Guy Robert © Damien Boeuf

Carte blanche à | Guy Robert

Ancien chroniqueur chez Ventilo, l’inénarrable Guy Robert raconte Marseille et les impressions que la ville lui laisse quand il y revient, très rarement, dans un texte « pas très gai. Mais que veux-tu, c’est l’époque. »

 

So long Marseille

 

Aujourd’hui on ferme un journal. Mais ce n’est pas pour le reposer sur la table. Et puisqu’on m’invite à dire quelques mots, je vous propose une cartographie mémorielle, une mémoire cartographiée, appelons ça une mémographie.

 

J’y fus conçu mais n’y suis pas né. Combien de fois m’a-t-on dit mais tu n’es pas marseillais, tu n’es pas né ici. Oui mais mes parents, mes racines, j’y vis depuis que j’ai sept ans. Tu n’es pas marseillais, c’est tout. Bon, admettons. Pendant plus de quarante ans je n’ai pas quitté Marseille plus d’un mois. Et encore cette absence d’un mois, ça n’est arrivé qu’une fois.
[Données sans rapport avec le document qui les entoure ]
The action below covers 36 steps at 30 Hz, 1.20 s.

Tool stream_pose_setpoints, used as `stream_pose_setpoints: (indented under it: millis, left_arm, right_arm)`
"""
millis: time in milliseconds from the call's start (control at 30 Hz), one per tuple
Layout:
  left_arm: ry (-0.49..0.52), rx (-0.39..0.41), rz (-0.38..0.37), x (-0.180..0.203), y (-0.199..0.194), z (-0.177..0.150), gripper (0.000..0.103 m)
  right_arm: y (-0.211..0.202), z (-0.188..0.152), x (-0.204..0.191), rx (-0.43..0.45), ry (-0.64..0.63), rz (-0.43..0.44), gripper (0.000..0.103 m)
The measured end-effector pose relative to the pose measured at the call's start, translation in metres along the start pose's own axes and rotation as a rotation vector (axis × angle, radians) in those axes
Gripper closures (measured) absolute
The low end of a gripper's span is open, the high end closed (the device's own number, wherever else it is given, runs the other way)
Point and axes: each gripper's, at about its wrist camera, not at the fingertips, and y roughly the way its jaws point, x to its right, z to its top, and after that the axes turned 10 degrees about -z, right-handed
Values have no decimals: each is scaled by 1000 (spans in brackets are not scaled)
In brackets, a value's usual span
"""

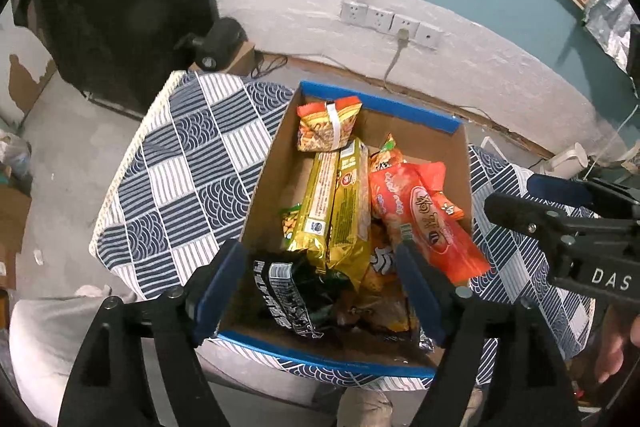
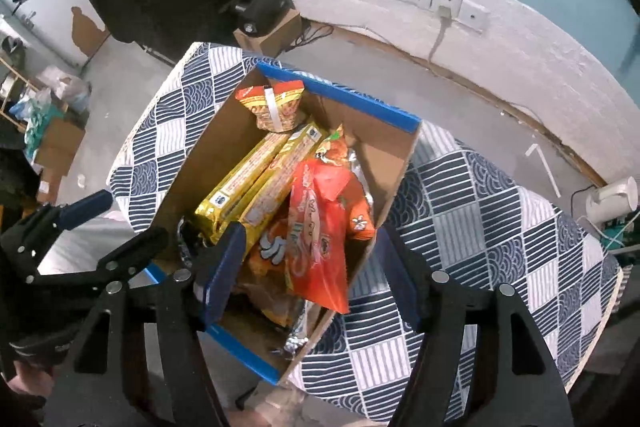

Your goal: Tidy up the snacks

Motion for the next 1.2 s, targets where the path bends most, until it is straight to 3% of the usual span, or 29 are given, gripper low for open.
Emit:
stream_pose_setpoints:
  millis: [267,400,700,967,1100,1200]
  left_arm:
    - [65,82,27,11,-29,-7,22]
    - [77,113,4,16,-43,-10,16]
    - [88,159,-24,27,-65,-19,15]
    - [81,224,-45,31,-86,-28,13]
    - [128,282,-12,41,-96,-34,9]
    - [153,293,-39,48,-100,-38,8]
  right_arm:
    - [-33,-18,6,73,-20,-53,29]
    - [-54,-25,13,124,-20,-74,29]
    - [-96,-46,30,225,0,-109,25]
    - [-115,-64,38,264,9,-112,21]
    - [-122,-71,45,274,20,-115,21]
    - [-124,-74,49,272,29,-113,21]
Une vie c’est une fabrique de souvenirs qui se tiennent la main au-dessus des années.

Premier quartier, celui de l’appartement qui domine le théâtre en plein-air, vue plongeante sur la scène, première loge qui a choisi mon métier, quartier de l’école où j’ai appris l’arithmétique et la grammaire, où je suis revenu voter pendant longtemps avant d’habiter cinq ans juste en face, quartier du bord de mer d’où je voyais, image de rêve, un bateau rentrer le soir vers la station marine, qui a décidé de mes études et sur lequel j’ai navigué quelques années plus tard.

Deuxième territoire, le centre-ville, le lycée, le même que fréquenta mon père, à deux pas du théâtre aujourd’hui fermé pour travaux, où j’ai vu mon premier spectacle, à un pas d’un autre théâtre, un ancien local à balais, aujourd’hui détruit où j’ai joué pour la première fois, enfin pas tout à fait, plus tôt il y avait eu le concert catastrophique à la Maison des jeunes et le stage de théâtre en-dessous de ma chambre, ce stage d’été qui a choisi mon métier, mais on ne va pas se perdre dans les détails et les exactitudes. Tant d’histoires, de souvenirs, d’années passées sur trois hectares, à peine plus.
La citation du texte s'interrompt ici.